**DIRECTIONS**.
From the line with "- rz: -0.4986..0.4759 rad" through the line with "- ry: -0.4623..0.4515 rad", inclusive, return each line of the data below exactly and leave the rest out.

===== SUPPLIED RECORDS =====

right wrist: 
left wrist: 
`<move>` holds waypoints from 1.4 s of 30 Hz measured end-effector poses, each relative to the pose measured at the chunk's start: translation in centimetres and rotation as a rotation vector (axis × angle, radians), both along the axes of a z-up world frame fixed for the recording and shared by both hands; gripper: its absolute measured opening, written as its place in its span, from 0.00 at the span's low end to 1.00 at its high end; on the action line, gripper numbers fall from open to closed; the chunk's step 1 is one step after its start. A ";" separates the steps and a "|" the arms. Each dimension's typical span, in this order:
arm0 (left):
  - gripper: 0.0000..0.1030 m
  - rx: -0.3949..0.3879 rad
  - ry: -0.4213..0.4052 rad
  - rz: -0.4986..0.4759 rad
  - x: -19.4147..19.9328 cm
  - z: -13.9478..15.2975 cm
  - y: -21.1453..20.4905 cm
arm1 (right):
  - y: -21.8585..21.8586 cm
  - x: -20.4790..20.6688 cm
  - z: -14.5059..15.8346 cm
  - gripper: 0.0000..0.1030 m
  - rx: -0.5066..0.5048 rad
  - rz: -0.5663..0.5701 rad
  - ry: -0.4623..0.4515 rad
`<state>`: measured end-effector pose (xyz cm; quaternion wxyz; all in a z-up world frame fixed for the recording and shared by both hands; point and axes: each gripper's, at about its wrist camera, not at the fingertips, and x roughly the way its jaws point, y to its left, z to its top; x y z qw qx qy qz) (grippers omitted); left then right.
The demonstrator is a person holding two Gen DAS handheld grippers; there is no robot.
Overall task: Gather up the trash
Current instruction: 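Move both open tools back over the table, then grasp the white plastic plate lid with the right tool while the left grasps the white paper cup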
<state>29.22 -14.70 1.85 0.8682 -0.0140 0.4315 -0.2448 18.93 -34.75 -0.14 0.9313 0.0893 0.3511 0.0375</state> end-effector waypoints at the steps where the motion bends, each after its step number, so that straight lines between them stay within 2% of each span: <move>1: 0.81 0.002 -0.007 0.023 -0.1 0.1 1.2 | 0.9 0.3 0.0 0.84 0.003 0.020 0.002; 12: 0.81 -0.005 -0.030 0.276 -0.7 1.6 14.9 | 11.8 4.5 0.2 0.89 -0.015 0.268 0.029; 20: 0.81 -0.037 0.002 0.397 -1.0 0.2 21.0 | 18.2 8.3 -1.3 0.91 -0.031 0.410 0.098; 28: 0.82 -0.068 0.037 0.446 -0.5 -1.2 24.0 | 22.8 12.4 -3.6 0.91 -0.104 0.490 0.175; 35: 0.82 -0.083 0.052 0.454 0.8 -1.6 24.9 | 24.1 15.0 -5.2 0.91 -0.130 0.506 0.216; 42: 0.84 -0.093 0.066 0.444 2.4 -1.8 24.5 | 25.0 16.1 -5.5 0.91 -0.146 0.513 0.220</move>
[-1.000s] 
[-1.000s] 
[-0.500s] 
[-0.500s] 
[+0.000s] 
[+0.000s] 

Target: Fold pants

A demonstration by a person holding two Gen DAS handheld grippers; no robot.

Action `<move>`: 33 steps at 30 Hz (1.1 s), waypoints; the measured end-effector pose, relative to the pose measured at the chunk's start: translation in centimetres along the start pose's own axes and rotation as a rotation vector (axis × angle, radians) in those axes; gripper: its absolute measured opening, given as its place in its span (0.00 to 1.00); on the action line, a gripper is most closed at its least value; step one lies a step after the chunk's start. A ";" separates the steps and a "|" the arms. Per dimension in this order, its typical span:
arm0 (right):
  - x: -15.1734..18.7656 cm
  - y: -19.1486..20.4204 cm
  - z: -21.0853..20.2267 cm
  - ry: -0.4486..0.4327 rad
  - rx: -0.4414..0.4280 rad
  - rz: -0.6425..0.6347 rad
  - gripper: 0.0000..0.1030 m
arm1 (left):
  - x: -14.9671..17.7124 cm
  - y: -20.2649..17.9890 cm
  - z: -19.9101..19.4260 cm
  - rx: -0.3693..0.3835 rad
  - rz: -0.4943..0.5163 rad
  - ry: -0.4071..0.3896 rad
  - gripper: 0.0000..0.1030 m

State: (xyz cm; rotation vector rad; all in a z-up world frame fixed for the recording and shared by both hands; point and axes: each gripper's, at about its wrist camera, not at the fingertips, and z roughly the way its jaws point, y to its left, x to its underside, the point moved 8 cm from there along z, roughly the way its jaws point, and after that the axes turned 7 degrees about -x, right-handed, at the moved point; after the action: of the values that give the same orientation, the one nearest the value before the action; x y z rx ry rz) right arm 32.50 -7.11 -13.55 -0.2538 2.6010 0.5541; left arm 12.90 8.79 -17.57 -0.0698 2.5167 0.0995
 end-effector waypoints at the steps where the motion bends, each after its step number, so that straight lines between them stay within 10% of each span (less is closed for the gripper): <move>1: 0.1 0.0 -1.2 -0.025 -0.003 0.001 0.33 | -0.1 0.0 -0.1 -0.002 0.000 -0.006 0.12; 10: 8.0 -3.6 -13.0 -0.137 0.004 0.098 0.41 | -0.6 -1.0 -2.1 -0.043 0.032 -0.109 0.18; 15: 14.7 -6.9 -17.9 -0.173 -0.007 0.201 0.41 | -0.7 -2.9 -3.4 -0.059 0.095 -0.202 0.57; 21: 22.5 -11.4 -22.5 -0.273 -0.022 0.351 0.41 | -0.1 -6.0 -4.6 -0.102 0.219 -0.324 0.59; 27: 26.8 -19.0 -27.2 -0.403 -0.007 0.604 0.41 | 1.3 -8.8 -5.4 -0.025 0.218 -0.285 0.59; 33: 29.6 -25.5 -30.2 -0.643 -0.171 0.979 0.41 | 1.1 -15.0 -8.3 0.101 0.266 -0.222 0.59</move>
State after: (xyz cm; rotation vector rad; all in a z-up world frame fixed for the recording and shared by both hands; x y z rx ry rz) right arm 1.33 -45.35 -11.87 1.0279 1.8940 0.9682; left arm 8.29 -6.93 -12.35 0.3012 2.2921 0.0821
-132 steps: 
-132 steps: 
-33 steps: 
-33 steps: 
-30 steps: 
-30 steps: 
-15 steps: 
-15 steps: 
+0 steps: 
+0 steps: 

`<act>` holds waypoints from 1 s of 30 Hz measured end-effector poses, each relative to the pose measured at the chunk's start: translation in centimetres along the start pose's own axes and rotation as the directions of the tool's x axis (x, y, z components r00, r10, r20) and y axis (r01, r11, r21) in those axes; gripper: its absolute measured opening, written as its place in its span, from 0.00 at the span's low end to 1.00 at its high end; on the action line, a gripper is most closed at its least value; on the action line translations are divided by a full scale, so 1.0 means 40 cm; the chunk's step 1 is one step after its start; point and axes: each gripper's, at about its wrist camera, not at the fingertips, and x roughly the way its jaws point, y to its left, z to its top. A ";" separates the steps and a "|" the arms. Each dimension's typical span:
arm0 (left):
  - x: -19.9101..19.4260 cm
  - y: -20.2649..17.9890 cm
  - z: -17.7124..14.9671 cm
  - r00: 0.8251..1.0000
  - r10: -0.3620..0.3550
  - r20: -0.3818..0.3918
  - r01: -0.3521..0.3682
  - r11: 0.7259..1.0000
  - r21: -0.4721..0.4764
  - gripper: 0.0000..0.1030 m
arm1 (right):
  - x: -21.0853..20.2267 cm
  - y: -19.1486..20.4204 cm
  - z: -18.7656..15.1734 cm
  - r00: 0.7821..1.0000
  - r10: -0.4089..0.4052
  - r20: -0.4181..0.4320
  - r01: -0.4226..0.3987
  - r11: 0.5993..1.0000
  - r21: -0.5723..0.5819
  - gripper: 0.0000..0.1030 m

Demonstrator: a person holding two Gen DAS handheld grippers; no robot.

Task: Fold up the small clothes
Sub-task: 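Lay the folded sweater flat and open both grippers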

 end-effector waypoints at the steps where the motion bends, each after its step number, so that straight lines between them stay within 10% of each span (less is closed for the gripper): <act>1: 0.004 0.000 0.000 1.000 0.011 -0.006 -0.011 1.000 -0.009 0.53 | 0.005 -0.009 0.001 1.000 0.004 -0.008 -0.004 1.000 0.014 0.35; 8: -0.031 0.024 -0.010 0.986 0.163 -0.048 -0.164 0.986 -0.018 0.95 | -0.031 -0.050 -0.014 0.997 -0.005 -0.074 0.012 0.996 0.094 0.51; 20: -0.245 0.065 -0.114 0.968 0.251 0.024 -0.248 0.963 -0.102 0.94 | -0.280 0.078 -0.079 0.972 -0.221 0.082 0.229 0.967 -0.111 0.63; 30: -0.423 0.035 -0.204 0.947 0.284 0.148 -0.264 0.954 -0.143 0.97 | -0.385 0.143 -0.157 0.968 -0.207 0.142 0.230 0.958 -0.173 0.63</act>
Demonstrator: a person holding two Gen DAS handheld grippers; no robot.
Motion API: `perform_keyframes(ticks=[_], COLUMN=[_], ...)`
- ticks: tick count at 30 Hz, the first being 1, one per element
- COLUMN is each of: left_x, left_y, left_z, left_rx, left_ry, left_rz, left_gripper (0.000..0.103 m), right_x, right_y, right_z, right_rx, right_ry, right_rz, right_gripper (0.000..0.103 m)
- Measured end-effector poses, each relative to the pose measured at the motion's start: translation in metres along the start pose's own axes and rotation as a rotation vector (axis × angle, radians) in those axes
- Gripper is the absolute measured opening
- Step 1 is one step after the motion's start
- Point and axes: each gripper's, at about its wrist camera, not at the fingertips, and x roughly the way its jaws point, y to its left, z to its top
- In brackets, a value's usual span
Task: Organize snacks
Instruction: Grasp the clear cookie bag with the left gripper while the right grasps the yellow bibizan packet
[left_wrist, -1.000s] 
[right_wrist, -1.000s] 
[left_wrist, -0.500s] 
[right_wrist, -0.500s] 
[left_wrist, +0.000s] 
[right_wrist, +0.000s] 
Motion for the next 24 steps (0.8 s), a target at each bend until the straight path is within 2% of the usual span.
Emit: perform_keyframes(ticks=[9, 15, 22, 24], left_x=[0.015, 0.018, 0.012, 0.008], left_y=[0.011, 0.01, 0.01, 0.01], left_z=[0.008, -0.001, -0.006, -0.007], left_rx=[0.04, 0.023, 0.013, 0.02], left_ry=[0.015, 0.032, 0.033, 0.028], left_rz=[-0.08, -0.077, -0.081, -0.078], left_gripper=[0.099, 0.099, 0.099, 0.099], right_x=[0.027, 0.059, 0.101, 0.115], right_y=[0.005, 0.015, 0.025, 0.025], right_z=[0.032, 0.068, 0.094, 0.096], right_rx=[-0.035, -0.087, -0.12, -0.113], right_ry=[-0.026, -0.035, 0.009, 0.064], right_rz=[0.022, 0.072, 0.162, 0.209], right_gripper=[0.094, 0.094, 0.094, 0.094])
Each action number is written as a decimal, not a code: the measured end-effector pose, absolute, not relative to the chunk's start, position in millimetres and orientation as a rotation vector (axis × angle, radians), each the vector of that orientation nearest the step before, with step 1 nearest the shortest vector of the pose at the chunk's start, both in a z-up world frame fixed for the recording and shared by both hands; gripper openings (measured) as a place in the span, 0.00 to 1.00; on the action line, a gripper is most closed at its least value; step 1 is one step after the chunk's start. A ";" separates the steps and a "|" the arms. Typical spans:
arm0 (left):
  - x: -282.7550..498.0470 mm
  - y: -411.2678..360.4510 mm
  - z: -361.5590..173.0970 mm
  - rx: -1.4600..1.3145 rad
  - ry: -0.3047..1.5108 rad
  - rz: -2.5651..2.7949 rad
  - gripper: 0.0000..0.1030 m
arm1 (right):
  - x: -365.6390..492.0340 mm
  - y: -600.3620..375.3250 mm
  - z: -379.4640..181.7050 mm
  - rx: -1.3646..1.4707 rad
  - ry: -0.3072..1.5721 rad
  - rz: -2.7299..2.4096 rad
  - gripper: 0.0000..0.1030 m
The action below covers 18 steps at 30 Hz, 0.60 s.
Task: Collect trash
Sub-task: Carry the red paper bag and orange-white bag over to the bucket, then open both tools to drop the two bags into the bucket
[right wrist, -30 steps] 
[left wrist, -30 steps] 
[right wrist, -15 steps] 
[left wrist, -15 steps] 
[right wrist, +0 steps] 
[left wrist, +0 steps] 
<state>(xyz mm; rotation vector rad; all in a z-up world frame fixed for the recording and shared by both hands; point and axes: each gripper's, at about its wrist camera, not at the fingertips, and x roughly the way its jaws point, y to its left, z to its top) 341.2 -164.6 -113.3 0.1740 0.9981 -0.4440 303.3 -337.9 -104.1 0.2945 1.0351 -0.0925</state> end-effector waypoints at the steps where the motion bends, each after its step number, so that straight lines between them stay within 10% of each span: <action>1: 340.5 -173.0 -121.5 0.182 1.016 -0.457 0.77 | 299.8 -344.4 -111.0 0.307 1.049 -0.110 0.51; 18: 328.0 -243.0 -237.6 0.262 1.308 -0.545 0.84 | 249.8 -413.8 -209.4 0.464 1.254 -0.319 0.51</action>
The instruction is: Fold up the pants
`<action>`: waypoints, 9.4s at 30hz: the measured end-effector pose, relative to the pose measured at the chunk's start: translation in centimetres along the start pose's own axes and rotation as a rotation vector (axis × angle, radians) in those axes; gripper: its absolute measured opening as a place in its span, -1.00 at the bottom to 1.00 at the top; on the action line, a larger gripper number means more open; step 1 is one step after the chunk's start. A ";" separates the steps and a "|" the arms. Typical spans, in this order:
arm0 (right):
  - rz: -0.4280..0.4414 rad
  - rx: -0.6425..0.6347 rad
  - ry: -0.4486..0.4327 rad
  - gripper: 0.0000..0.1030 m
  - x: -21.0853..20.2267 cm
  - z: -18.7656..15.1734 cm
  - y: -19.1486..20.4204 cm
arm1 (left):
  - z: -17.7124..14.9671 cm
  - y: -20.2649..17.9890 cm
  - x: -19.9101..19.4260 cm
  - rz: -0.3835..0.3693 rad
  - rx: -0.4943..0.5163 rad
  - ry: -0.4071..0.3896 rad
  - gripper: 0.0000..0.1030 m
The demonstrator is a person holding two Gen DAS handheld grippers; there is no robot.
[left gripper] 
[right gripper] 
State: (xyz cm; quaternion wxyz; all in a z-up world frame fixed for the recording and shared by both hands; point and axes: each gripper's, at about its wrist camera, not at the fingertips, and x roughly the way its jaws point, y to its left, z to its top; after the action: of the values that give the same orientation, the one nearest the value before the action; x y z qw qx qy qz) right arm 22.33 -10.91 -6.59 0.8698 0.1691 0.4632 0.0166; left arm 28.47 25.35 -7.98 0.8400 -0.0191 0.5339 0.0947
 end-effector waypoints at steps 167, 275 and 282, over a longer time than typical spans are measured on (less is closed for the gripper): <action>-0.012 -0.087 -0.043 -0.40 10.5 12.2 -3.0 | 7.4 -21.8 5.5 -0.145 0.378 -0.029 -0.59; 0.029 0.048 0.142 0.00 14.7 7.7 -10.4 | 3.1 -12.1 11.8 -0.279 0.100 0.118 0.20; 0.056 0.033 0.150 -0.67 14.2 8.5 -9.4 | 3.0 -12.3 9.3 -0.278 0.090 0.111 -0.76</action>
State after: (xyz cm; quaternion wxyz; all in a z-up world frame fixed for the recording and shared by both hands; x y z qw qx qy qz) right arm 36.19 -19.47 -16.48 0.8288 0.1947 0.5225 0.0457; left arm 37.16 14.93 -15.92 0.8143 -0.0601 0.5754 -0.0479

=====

**SOLUTION FOR THIS PROBLEM**.
  - rz: -0.4986..0.4759 rad
  - x: -19.4147..19.9328 cm
  - z: -13.9478..15.2975 cm
  - y: -21.1453..20.4905 cm
arm1 (right):
  - y: -21.8585..21.8586 cm
  - x: -20.4790..20.6688 cm
  - z: -14.5059..15.8346 cm
  - gripper: 0.0000..0.1030 m
  - rx: -0.5066..0.5048 rad
  - rz: -0.5663..0.5701 rad
  - ry: -0.4623..0.4515 rad

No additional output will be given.